Tarih: 25 Ağustos 2015. Saat 23.00 suları. Ziyaretime gelen arkadaşımı geç olduğu için evine bırakmış dönüyorum. Yaşadığım semtte her zaman benzin aldığım istasyona giriyorum. Çalışanlardan birine miktarı söyleyip ödeme yapmak için alışveriş noktasına doğru yöneliyorum. On adım kadar bir mesafe almışken aynı koridorda bulunan siyah renkli bir arabanın dört kapısı birden açılıyor. Orta yaşlarda -tahminim 35-40 arası- dört hanım çıkıyor. Dekolteleri, ekonomik sinyalleri kadar yüksek(!). Gözüme ilişenin yakama yapışacağından habersiz ödeme noktasına doğru bir adım daha atmışken sağ omuzuma beni sarsacak kadar güçlü bir darbe alıyorum. O hanımlardan birinin bunu kasıtlı yaptığını, önüme geçerken “Her yerde bu pislikler!” ifadesinden anlıyorum.

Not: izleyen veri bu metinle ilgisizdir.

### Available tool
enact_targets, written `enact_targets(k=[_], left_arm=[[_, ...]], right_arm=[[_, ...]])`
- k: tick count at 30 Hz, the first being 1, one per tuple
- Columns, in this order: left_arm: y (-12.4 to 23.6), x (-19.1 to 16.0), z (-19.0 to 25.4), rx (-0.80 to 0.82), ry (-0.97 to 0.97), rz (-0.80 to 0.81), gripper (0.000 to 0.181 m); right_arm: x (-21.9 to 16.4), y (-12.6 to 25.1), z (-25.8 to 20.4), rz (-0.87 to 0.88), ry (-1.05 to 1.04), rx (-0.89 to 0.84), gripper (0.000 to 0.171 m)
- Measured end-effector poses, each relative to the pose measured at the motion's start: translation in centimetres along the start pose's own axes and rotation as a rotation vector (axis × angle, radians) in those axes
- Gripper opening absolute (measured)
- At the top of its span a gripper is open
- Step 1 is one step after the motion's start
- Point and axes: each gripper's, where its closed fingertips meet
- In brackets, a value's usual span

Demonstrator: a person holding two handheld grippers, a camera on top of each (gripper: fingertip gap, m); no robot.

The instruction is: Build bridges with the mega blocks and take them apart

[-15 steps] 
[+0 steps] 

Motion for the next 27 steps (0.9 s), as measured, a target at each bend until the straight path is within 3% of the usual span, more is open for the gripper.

O, sözünü yüzüme bakmadan söyleyip uzaklaşmak isterken, yetişip omuzuna dokunuyorum. “Bile isteye çarpma ve laf atma konforunu size kim veriyor?” diyorum. Hışımla dönüyor, “Pis AKP’li, arabanı Tayyip mi aldı? Yolarım seni!” derken, görüş alanımın tam içine giriyor. Tabiri caizse burnumun dibine… Diğer üçü, kahkaha atarak üzerime doğru geliyor. Aniden biri, “Kameralar var, yapmayalım!” diye sesleniyor. O aldırmıyor, cüretkâr bir terbiyesizlikle burnumun dibinde burnundan soluyarak homurdanıyor! Alkol kokuyor…

Sıyrılıp hızla ödeme noktasına varıyorum. Elim ayağım titriyor…Katil yapar böyleleri adamı! Mazlumken zalim oluverirsin!

***

Onlar vur kaç yapmakta, söyleyip çekilmekte, kara çalıp seyretmekte çok mahir! Onlar önce, kayıtlara geçmesin diye kamera var mı yok mu, diye bakan zihniyet. Biz de, kamera olsa da olup biteni ispatlayabilsek derdindeyiz! Çünkü yüreklice, dürüstçe ülke istikrarı için bir partiye oy veren seçmen olmaktan öte bir kavgamız yok. Çünkü ilahi kameraların her daim çekim halinde olduğuna iman etmişiz.

Bu ve benzeri olayları, sabr ve dirayet ile bertaraf etmekten başka çıkar yolumuz yok. Zira mü’minler için “Ebu Lehep ölmedi. Kıt’alar dolaşıyor” ve İslam coğrafyalarının her köşesinde bir Taif menkıbesi güncelleniyor!

Biraz daha sabır, dünya ufkunda Doğu’dan Türkiye güneş gibi yükseliyor. Hainler, teröristler, Nasraniler kendi kurdukları tuzaklarda Batı/yor!